(Records from a data collection)
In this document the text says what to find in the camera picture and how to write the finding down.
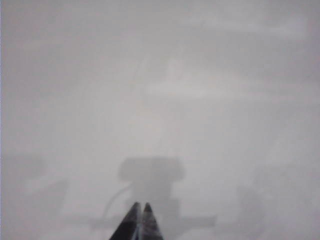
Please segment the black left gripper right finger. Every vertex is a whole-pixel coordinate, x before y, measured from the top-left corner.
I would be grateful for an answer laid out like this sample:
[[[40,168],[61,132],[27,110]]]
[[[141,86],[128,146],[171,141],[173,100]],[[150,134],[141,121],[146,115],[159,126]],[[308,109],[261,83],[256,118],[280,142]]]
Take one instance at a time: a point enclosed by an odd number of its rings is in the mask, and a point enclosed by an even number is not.
[[[139,240],[163,240],[160,227],[149,202],[144,206],[138,232]]]

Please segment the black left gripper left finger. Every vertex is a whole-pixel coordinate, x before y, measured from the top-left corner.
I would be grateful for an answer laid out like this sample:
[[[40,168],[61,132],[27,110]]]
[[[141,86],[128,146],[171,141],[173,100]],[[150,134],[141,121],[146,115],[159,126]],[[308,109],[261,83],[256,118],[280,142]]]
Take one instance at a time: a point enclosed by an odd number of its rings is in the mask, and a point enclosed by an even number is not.
[[[135,202],[109,240],[135,240],[140,223],[140,203]]]

= To do =
Looking at the data above, how many lines hold the word "finger"? Respond with the number alone.

= The answer =
2